# [Task requirements]
Could you reproduce the lines below from the one with "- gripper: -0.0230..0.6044" through the one with "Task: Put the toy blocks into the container"? Keep both ends and add nothing.

# [Recorded data]
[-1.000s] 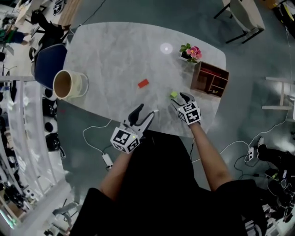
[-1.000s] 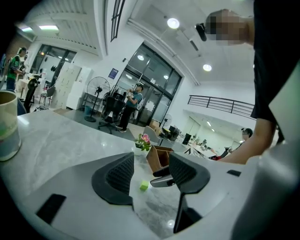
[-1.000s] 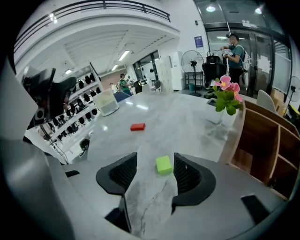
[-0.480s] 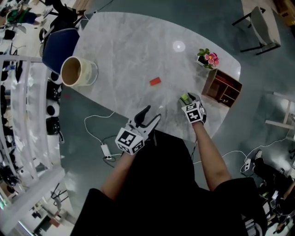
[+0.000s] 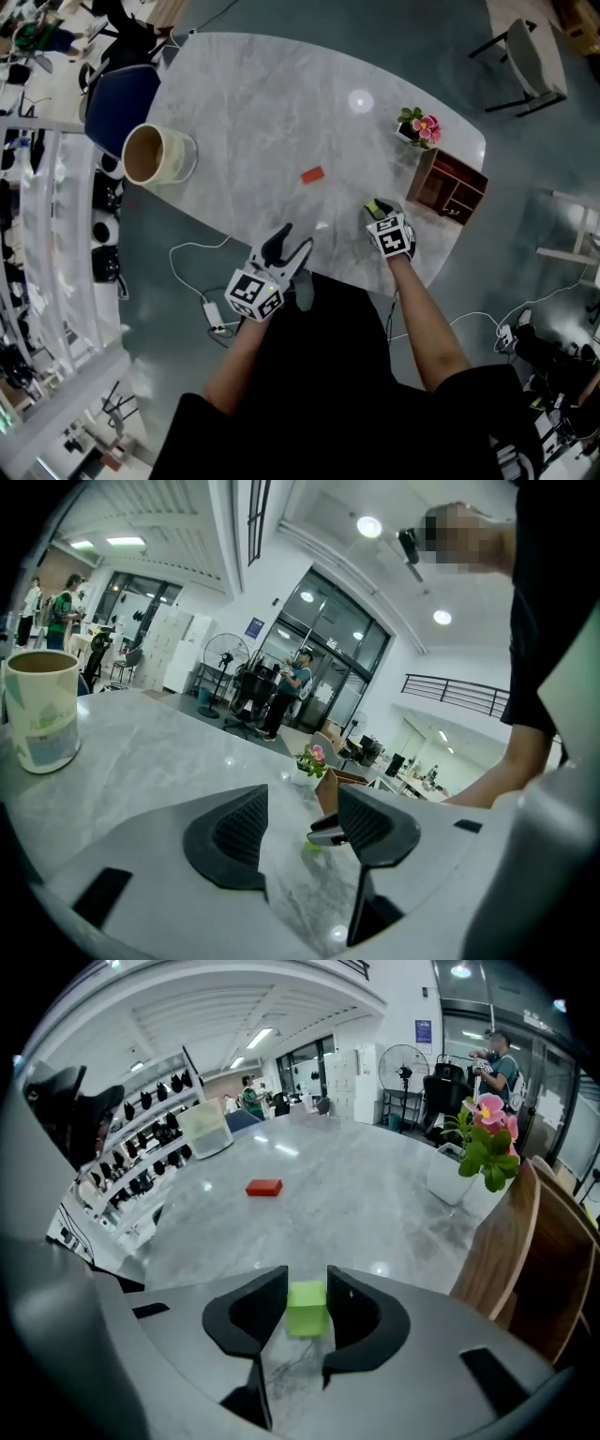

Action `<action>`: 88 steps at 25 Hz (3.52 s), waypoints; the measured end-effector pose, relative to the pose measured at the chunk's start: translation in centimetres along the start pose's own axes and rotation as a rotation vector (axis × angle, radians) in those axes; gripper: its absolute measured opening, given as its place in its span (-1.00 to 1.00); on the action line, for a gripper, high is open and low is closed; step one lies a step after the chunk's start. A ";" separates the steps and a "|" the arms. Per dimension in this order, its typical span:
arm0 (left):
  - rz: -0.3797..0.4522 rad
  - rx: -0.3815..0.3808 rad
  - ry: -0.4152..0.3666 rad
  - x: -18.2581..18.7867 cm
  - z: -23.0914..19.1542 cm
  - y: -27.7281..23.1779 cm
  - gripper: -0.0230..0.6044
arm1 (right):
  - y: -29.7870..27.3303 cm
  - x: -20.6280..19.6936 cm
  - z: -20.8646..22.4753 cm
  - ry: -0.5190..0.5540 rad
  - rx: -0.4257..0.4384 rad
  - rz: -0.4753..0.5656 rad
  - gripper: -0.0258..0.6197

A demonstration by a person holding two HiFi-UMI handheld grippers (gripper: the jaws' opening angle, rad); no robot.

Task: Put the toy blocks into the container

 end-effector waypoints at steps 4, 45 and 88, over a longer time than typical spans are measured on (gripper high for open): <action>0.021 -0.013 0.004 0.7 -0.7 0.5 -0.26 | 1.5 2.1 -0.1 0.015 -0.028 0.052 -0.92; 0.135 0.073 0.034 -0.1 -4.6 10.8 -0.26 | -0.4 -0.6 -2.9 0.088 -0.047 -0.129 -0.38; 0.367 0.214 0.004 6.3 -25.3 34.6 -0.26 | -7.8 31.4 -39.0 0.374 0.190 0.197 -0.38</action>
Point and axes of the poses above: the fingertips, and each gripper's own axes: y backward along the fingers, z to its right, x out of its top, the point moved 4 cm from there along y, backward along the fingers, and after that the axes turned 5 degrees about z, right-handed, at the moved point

# [Written answer]
  - gripper: -0.0230..0.6044
arm1 (right):
  - y: -29.7870..27.3303 cm
  - x: -20.6280..19.6936 cm
  - z: -20.8646..22.4753 cm
  - ry: -0.5190..0.5540 rad
  - rx: -0.4257..0.4384 rad
  - rz: -0.4753..0.5656 rad
  - gripper: -0.0258..0.6197

A demonstration by a person holding two HiFi-UMI handheld grippers (gripper: the jaws' opening angle, rad); no robot.

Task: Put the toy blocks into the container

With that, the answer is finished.